Yes, but -.
This inner confusion plagued me night and day. I felt that it was destroying my health, but every morning, when I looked in the mirror expecting to see the ravages of a tortured spirit etched into my face in crow's-feet and harsh lines, I was forced to admit that I was looking as well as I ever had in my life, and I will not pretend that I wasn't glad of it. Scholar I may be, but I refuse to play the game some of the scholarly women in the University play, and make the worst of myself, dress as if I stole clothes out of the St. Vincent de Paul box, and have my hair cut in a dark cellar by a madman with a knife and fork. The Gypsy strain, I suppose. On with the ear-rings and the gaudy scarves; glory in your long black hair, and walk proudly, holding your head high. That is at least a part of what God made you for.
This, I concluded, was what life involved at my age; confusion, but at least an intensely interesting confusion. Since I was old enough to conceive of such a thing, I have longed for enlightenment. In private prayer, at school, I lifted my eyes to the altar and begged
An unexpected sort of enlightenment broke upon me in mid-March, when Simon manoeuvred me into his rooms at Ploughwright (he thought he was being clever, but there was clearly a good deal of planning to it) and gave me coffee and cognac and told me he loved me. He did it wonderfully well. What he said didn't sound in the least contrived, or rehearsed; it was simple and eloquent and free from any extravagances about eternal devotion, or not knowing what he would do if I could not return his love, or any of that tedious stuff. But what really shook me out of my self-possession was his confession that in his life I had taken on the character of Sophia.
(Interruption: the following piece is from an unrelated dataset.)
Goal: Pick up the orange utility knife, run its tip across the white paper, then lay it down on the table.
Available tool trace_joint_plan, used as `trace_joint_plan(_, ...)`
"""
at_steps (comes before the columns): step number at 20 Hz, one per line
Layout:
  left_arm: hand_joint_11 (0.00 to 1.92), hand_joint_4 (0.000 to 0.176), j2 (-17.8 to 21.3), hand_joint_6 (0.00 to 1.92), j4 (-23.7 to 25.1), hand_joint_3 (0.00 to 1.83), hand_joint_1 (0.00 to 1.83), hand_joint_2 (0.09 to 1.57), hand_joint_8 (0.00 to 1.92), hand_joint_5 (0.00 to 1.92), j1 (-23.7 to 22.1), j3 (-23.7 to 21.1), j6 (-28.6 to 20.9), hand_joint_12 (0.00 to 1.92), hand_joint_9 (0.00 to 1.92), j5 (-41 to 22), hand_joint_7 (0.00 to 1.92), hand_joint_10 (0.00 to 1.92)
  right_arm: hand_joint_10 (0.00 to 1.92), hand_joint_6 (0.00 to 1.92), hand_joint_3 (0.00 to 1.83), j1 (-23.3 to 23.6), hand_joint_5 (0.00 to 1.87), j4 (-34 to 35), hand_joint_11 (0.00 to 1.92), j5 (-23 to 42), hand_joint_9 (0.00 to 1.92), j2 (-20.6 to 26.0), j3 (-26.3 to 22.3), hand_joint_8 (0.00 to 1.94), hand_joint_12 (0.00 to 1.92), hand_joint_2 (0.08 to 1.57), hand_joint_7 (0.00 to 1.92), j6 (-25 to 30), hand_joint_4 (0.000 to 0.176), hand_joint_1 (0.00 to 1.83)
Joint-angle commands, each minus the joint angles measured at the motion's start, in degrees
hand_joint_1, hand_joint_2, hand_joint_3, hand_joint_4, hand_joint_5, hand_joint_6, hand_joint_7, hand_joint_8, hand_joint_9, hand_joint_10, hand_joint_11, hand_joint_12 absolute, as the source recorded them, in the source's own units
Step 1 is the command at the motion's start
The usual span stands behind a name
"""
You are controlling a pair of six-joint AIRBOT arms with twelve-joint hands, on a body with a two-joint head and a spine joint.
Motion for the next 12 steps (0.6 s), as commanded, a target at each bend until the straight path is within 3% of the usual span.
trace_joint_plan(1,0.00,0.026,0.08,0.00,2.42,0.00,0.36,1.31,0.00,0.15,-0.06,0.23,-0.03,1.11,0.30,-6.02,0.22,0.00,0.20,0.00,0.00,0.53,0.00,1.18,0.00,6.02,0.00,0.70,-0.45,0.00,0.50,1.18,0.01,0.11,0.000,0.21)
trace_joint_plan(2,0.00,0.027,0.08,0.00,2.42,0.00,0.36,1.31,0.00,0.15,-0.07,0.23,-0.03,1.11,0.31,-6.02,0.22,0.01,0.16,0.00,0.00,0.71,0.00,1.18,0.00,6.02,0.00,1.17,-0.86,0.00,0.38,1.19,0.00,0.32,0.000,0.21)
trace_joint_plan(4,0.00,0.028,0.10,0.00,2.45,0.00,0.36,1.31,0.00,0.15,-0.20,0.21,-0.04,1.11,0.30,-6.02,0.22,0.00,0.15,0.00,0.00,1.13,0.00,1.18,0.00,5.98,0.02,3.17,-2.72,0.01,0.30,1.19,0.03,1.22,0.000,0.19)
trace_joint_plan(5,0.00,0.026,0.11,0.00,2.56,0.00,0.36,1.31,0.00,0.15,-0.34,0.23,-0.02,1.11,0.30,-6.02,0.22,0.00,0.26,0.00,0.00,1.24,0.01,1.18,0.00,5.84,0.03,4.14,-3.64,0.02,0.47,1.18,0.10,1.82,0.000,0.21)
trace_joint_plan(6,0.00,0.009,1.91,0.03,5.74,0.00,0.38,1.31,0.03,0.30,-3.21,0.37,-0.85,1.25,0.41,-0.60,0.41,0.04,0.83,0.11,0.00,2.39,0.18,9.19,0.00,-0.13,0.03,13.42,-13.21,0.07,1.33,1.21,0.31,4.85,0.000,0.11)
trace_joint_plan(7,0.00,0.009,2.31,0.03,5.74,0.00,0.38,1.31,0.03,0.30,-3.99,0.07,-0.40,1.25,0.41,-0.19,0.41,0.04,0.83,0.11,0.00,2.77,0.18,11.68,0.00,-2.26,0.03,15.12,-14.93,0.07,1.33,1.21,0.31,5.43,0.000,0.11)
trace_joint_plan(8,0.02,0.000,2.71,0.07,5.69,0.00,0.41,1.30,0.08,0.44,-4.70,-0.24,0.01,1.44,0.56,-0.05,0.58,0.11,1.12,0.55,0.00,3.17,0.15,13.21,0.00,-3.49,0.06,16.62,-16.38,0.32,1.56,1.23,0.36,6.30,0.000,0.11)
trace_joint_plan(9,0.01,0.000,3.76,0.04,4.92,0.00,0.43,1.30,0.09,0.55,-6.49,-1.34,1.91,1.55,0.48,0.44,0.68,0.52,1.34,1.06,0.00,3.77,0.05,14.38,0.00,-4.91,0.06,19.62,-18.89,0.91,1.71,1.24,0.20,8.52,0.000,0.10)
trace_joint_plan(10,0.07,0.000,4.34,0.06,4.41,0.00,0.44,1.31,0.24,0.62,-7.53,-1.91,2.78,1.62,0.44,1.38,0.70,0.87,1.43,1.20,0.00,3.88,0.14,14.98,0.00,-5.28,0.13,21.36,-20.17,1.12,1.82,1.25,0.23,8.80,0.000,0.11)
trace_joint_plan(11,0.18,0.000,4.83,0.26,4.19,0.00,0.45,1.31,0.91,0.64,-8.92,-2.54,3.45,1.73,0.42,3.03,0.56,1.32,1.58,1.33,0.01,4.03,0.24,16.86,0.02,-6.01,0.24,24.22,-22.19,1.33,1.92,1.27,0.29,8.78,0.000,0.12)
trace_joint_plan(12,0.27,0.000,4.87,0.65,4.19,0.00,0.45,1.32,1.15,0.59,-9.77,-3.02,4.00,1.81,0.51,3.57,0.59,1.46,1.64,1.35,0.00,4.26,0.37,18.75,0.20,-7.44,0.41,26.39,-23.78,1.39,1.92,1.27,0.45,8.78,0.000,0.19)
I suppose that most men, when they fall in love, hang some sort of label on the woman they want, and attribute to her all sorts of characteristics that are not really hers. Or should I say, not completely hers, because it is hard to see things in somebody else that have no shred of reality, if you are not a complete fool. Women do it, too. Had I not convinced myself that Hollier was, in the very best sense, a Wizard? And could anyone deny that Hollier was in a considerable measure (though probably less than I imagined) a Wizard? I suppose the disillusion that comes after marriage, about which so much is said now, is the recognition that the label was not precise, or else the lover had neglected to read the small print on the label. But surely only the very young, or the people who never know much about themselves, hang labels on those they love that have no correspondence whatever with reality? The disillusion of stupid people is surely just as foolish as their initial illusion? I don't pretend to know; only the wiseacres who write books about love, and marriage, and sex, seem to possess complete certainty. But I do think that without some measure of illusion life becomes intolerable.
Still – Sophia! What a label to hang on Maria Magdalena Theotoky! Sophia: the feminine personification of Wisdom; that companion figure to God who urged Him on to create the Universe; God's female counterpart whom the Christians and the Jews have agreed to hush up, to the great disadvantage of women for so many hundreds of years! It was overwhelming. But was it utterly ridiculous?